Citazione di: Sbracchiosauro il 20 Feb 2015, 01:21
Le tv, come gli sponsor e come gli spettatori, hanno benefici se il campionato si livella verso l'alto.
Se si livella e basta, alle tv non cambia nulla, se non la riduzione del numero totale di partite.
Gli sponsor non pagano e la gente non se va a vedè partite squallide.
Ragionassero su come riportare qualità nei giocatori, chè l'imposizione di un tetto salariale legato al bilancio, il fpf, di certo non aiuta a permettersi i fenomeni che un tempo facevano a gara pe venì a giocà in italia, strisciate o meno, e che vogliono soldi per giocare.Se continueranno a fare acquisti in saldo tra gli scarti degli altri campionati maggiori, puoi ridurre pure a 4 il numero di squadre, sempre scarti altrui resteranno e nessuno pagherà per vederli giocà.
Gli ultimi 15 anni di calcio europeo hanno dimostrato l'esatto contrario.
I fenomeni ora se li possono permettere i club che hanno capito in anticipo che la strada da percorrere non poteva essere solo quella di cartellini e monti inaggi a debito, ma piuttosto quella di farli per gli stadi per far crescere il fatturato e diversificare i ricavi.
Il gap con i club italiani, che oggi è difficile da colmare, si è formato così.
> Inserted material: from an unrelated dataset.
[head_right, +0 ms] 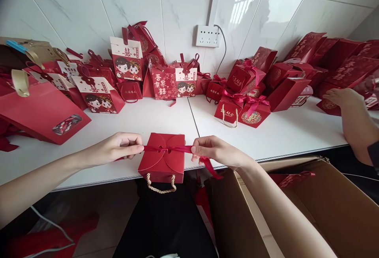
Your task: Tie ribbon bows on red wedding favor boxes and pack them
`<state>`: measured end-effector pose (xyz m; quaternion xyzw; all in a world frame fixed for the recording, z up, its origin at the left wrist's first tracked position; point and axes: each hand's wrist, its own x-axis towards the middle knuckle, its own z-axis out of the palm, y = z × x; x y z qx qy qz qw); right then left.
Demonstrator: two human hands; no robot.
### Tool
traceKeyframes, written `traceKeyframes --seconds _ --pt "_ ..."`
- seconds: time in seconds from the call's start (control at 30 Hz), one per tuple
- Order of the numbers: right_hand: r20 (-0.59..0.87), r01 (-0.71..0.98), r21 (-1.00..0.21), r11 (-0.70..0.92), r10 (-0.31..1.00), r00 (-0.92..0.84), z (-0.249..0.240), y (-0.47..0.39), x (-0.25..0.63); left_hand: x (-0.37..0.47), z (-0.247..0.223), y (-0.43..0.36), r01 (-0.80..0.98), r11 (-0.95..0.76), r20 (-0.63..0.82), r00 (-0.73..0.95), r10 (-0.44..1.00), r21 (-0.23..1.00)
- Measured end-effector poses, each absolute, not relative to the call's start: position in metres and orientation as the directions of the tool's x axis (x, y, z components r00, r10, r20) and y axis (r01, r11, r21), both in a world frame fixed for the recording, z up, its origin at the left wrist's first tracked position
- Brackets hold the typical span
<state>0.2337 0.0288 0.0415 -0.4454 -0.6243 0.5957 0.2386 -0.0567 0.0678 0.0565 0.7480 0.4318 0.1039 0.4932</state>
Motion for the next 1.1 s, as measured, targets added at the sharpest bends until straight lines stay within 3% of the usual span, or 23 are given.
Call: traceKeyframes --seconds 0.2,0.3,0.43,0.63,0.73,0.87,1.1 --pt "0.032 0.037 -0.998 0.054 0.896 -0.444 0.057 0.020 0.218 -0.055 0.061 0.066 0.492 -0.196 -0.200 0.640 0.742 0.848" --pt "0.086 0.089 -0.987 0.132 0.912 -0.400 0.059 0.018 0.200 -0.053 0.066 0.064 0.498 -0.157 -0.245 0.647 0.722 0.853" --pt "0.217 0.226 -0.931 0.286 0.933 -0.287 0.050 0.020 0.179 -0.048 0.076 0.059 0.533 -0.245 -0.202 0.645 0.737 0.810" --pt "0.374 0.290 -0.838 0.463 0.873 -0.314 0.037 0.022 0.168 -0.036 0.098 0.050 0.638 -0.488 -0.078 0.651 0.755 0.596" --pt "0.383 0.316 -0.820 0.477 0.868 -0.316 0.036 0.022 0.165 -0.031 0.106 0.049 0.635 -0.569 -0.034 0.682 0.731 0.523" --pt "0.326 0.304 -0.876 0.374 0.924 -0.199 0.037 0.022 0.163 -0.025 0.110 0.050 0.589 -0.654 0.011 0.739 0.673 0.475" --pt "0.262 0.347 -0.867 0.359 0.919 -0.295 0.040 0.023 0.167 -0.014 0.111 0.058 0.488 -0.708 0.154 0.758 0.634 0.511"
Con poche eccezioni, fra cui PSG e MC, tutti i grandi club dove giocano i fenomeni attualmente rispettano le regole del FPF.
Nel momento in cui quei club si ponevano degli obiettivi di medio termine per colmare il gap che all'epoca vedeva le italiane in vantaggio, da noi Napoli e Fiorentina, Parma e Lazio portavano i libri in tribunale, le merde venivano tenute a galla da Unicredit, e chi ancora reggeva la competizione era solo grazie ai soldi di Berlusconi e Moratti, che, anche volendo, ora non potrebbero più colmare la differenza che si è creata con club che fatturano il triplo dei loro.
Se Cragnotti, per esempio, ai primi scricchiolii dopo l'entrata in borsa e lo scudetto, quando aveva bisogno di vendere prima della chiusura del bilancio annuale per sistemare i conti con le plusvalenze, avesse investito i soldi di Nedved sul Flaminio (ripeto, un esempio) invece che su Mendieta, dando una certa solidità al club a prescindere dal gruppo industriale che aveva alle spalle, sarebbe stato un bene o un male?
Io dico un bene, e non per questo mi sento un "tifoso del bilancio".
Critico Lotito per la l'eccessiva rigidità della sua gestione, ma non posso essere manco tifoso dei debiti che, quelli sì, prima o poi, ti costringono ad essere schiavo dei conti.
Soprattutto non posso essere tifoso dei debiti degli altri, visto che da noi, Fpf o non Fpf, Lotito i debiti non li farà mai.